True Creepy Stories



The award-winning Mystery Case Files hidden object adventure game series is back with their latest installment Mystery Case Files: 13th Skull. Looming eerily above the other residences on Rondebosch's Milner Road, this striking, three-storey Edwardian dwelling not only looks like something out of a horror movie (particularly at night, when it almost always sits in darkness), but has inspired a number of its own terrifying tales too.

Even if you have seen this movie, very few people know that Michael Douglas was actually forced to live out the plot of Fatal Attraction in real life. Kathy Lutz found the place creepy right away and 28 days later (interesting?) the family moved from that residence claiming they'd experienced traumatic paranormal events.

Eunice "Goody" Cole was the only woman in New Hampshire history to be tried let´s not meet stories for witchcraft — multiple times.

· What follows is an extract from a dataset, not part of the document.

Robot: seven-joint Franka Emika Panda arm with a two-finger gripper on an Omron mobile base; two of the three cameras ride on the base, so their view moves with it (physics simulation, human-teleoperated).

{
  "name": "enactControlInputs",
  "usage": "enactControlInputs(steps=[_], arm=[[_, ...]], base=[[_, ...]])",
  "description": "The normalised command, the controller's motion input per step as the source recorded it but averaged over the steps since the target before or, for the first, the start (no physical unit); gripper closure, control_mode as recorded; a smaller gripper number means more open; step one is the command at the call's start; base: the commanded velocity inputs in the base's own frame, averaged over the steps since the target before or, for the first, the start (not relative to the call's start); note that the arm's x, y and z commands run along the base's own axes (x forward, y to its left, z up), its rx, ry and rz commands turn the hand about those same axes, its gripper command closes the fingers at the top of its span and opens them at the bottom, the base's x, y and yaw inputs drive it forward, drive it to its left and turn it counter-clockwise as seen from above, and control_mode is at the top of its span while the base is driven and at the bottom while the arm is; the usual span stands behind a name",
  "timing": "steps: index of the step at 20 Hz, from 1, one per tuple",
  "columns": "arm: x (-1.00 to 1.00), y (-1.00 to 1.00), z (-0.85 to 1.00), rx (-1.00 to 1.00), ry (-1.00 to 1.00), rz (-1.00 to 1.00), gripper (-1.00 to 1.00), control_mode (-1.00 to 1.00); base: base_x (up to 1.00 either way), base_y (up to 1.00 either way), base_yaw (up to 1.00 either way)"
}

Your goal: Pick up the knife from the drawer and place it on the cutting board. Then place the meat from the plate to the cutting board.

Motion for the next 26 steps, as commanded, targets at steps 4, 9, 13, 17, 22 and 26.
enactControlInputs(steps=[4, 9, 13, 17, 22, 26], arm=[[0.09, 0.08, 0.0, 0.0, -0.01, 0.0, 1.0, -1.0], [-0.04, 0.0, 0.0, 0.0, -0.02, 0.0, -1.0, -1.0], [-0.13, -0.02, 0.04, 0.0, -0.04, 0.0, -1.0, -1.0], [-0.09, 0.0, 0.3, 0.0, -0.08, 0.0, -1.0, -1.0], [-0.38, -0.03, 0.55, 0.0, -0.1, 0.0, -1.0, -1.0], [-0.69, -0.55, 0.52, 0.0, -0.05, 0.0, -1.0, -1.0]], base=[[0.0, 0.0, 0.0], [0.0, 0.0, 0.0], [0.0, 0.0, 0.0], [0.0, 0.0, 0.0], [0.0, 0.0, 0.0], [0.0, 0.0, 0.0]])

Instead of a ghost, what he caught on camera was the presence of a real person, a woman who had managed to live in his house for a year without him being aware at all.

Anyone who's opened the heavy oak doors of the Romanesque Revival building, climbed the winding staircase — past the exposed brick walls bearing the ghostly signatures of students from long ago — to a tiny landing on the top floor where a pair of locked doors seem to lead nowhere, can appreciate his impulse.

The German author Heinrich Hoffman pretty much set the gold standard for nightmare-inducing children's stories with his most famous creation, Struwwelpeter, or Shockheaded Peter.” The title character of Hoffman's 1845 collection is all insane hair and grotesque fingernails (the story concerns the grisly fate of a young boy who refuses to bathe, trim his nails, or comb his hair), but the book also includes such gems as The Story of Little Suck-a-Thumb.” In that tale, a child who won't quit sucking his thumb gets his digits snipped off by the Scissorman, a terrifying character that would go on to inspire Tim Burton's Edward Scissorhands.